Que peut-on faire si un biomarqueur de SEP est développé et montre qu’une personne est à risque ? Le Dr Hauser a souligné comment le teplizumab, un anticorps anti-CD3, a été développé – et approuvé par la Food and Drug Administration – pour réduire considérablement le risque de diabète de type 1 chez les patients à haut risque. Par un Etude 2021un traitement unique de 14 jours était associé à une réduction de plus de 50 % du risque de maladie sur une durée médiane de 923 jours (rapport de risque : 0,457 ; P. < 0,01). La moitié de ceux qui ont reçu le médicament ne souffraient pas de diabète, contre seulement 22 % de ceux traités par placebo.
“Nous n’avons pas encore eu ces biomarqueurs sérologiques dans la SEP. Mais j’aimerais vous montrer que nous sommes peut-être sur le point de les avoir”, a déclaré le Dr Hauser. Il a souligné le nouveau recherche dans un référentiel de sérums du Département américain de la Défense qui s’est avéré « un biomarqueur prédiagnostique assez solide, spécifique à la SEP ».
Passant à la thérapie, le Dr Hauser a déclaré qu’il est clair que « plus nous traitons tôt, plus nous avons de chances d’obtenir une réponse importante. Les thérapies très efficaces administrées en tant que thérapies de première intention ont de meilleurs résultats à long terme en matière d’invalidité. approche graduée qui ne commence pas par une thérapie à haute efficacité.
Qu’est-ce qui constitue un remède ?
Que faut-il faire d’autre à l’avenir ? Le Dr Hauser a appelé le secteur de la SEP à élaborer une définition de la guérison. “Nous devrions prendre l’exemple des thérapies anticancéreuses, où elles définissent ce que signifie un remède.” Dans le cas de la leucémie à cellules B, par exemple, les patients sont considérés comme guéris « s’ils restent totalement indemnes de maladie en termes de symptômes cliniques et de biomarqueurs de prolifération clonale pendant 4 ans. Ils ont moins de 1 % de risque de rechute au cours de leur vie. essentiellement guéri. Notre équivalent pourrait également être développé pour la SEP.
Il a souligné le Essai de phase 4 IMPACT MSune petite étude monocentrique de ocrélizumab, qui vient de terminer son recrutement et examinera l’effet du médicament sur des patients naïfs de traitement au moment de leur toute première crise. Le critère d’évaluation principal est les bandes oligoclonales dans 3 ans. “Je pense que d’autres études de ce type suivront probablement”, a déclaré le Dr Hauser.
Une intervention est-elle possible au stade présymptomatique ? Les cibles pourraient être des membres de familles comptant plusieurs parents affectés dont le test est positif pour la signature prédictive des anticorps et qui ont un score génétique élevé, a-t-il déclaré. “Nous pourrions peut-être faire un Virus d’Epstein-Barr essai d’intervention dans cette population.
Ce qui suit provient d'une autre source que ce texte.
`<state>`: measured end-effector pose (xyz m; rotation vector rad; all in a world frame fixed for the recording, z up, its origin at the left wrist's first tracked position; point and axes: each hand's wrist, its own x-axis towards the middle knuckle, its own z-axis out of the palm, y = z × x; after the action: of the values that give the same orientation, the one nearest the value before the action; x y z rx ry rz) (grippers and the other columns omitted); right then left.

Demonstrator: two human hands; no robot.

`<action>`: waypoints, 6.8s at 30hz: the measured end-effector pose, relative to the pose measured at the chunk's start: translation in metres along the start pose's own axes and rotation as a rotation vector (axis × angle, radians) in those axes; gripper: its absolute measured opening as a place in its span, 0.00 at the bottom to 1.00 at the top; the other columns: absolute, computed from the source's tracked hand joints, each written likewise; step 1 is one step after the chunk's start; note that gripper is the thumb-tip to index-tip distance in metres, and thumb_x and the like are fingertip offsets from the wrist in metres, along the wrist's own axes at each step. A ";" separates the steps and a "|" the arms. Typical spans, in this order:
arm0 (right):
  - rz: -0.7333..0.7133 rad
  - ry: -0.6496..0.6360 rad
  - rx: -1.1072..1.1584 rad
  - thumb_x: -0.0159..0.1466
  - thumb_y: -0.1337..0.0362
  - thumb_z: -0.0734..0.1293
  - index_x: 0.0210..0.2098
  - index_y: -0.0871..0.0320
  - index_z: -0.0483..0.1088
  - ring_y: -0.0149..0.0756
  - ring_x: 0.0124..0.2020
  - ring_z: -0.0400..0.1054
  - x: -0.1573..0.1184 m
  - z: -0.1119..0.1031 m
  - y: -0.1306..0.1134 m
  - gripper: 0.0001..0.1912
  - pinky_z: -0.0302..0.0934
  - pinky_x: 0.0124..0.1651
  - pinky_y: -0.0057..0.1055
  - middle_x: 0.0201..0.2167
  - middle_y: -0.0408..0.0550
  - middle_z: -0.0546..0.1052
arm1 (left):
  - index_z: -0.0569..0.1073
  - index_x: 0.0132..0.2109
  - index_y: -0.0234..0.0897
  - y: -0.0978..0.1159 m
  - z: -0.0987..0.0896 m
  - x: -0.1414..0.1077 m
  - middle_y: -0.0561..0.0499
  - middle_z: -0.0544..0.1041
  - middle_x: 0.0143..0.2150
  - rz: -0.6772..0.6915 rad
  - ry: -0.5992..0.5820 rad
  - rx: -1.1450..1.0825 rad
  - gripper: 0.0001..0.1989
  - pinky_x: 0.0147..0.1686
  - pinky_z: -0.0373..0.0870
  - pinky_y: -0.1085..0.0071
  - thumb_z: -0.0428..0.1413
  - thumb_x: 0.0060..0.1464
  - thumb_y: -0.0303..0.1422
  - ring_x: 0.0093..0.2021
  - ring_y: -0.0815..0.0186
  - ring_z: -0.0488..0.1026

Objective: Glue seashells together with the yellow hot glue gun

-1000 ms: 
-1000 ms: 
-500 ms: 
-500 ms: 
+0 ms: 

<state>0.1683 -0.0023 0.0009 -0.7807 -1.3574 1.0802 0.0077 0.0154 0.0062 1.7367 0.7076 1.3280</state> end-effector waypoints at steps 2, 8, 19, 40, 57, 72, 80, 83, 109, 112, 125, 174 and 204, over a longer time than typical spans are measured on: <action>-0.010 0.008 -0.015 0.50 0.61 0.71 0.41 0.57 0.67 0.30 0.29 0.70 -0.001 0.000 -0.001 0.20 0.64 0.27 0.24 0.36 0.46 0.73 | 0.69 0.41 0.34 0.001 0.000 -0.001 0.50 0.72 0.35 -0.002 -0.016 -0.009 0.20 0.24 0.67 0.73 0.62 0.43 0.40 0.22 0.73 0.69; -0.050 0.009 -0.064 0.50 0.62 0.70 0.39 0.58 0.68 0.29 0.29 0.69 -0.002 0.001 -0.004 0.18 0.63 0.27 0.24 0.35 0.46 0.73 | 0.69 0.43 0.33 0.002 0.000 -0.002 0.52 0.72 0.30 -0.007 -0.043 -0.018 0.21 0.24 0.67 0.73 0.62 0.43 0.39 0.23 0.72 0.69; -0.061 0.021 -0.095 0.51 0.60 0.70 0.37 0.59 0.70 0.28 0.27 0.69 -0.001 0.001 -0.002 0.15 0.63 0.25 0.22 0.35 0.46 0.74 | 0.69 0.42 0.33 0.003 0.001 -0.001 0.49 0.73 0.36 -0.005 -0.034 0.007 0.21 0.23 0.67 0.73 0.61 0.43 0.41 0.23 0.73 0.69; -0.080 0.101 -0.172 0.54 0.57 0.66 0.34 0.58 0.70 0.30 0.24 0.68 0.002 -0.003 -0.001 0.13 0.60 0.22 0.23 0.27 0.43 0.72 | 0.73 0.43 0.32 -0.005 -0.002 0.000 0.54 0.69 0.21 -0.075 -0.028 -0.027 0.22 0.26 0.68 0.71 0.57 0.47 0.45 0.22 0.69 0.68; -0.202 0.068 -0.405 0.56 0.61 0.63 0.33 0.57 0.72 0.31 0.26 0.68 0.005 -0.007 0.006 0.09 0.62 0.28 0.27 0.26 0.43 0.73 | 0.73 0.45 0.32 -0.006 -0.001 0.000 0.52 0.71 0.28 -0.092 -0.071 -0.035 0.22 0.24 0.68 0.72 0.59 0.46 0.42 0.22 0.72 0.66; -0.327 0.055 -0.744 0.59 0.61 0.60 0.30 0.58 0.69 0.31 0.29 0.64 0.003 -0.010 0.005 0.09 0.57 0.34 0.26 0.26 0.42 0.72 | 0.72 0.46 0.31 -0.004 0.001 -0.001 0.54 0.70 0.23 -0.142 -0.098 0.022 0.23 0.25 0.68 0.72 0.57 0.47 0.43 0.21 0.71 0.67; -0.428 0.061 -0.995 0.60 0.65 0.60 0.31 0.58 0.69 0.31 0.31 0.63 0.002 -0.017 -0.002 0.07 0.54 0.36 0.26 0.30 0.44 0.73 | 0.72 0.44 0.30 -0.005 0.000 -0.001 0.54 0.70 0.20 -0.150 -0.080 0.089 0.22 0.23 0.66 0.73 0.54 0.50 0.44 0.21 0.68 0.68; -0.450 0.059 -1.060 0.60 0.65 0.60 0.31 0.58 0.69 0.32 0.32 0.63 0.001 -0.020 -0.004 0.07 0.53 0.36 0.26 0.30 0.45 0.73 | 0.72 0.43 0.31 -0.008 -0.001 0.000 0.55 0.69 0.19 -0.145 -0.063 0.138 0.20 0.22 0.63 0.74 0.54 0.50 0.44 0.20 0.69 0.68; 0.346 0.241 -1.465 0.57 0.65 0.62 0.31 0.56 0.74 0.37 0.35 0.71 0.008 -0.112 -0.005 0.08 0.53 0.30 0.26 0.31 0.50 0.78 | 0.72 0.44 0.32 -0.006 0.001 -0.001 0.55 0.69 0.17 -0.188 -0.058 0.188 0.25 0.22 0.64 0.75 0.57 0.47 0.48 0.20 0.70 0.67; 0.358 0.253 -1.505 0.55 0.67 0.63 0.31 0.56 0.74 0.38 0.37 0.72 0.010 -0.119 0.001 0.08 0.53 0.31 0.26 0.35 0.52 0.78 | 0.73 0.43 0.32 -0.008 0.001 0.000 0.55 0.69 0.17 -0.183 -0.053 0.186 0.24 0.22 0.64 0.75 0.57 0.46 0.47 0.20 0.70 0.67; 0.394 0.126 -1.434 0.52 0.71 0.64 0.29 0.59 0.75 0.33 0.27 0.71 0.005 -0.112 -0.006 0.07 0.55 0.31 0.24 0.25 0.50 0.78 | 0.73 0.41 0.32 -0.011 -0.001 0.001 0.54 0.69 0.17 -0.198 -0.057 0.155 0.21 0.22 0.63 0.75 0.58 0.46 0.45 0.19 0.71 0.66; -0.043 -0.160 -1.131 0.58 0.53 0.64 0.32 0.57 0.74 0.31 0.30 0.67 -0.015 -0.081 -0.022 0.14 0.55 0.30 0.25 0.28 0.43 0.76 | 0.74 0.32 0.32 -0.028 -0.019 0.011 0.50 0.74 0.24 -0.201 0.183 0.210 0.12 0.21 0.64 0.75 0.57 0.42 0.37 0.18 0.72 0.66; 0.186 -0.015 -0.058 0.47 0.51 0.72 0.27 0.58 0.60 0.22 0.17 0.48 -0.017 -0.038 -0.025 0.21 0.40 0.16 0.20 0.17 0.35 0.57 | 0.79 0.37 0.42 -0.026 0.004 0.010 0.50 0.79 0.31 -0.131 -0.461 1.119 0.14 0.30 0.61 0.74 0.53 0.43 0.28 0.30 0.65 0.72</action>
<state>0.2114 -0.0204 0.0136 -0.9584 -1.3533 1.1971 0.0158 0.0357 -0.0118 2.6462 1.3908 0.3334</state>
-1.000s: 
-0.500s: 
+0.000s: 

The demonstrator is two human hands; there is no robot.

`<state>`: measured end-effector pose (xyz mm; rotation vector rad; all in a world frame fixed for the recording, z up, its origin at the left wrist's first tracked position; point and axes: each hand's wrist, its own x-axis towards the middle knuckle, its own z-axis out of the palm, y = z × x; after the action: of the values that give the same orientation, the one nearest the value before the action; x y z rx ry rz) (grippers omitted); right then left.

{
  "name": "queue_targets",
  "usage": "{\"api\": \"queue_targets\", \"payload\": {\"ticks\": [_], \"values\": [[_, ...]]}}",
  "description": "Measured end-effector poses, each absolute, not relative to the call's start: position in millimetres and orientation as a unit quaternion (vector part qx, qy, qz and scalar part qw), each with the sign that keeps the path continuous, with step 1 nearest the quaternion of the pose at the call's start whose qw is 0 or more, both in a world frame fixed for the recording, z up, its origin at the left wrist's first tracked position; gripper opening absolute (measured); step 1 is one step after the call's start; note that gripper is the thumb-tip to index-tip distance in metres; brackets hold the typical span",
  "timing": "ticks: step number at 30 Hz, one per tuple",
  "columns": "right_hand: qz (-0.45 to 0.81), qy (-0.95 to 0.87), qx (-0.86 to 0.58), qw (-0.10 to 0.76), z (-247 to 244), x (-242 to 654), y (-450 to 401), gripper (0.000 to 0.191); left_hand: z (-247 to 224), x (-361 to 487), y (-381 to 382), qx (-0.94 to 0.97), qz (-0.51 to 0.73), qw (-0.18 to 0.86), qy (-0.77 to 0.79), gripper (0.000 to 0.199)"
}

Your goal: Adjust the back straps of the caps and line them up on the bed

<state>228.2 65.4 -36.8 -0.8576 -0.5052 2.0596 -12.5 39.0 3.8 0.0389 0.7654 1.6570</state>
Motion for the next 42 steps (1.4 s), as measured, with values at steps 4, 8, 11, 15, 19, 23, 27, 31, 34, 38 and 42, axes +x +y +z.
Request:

Ensuite, si nous avons le courage et sommes plus confiants dans nos biomarqueurs, peut-être même un essai thérapeutique, comme cela a été fait pour ces autres maladies. »
Quant aux thérapies de nouvelle génération, « nous devrons neutraliser plusieurs types de cellules, en particulier dans les maladies ultérieures », a-t-il déclaré. Les inhibiteurs de la tyrosine kinase Bruton “semblent être une classe de médicaments conçus pour les patients atteints de SEP, car ils n’attaquent pas seulement les cellules B, mais également les plasmablastes que les CD20 ne frappent pas et constituent le principal composant de la pathologie humorale dans les lésions chroniques de SEP. “.
Le Dr Hauser divulgue le conseil scientifique (Accure, Alector, Annexon), le conseil d’administration (Neurona), le conseil (BD, Moderna, NGM Bio) et le remboursement des voyages/assistance à la rédaction (Roche et Novartis).
Cet article a été initialement publié sur MDedge.comqui fait partie du réseau professionnel Medscape.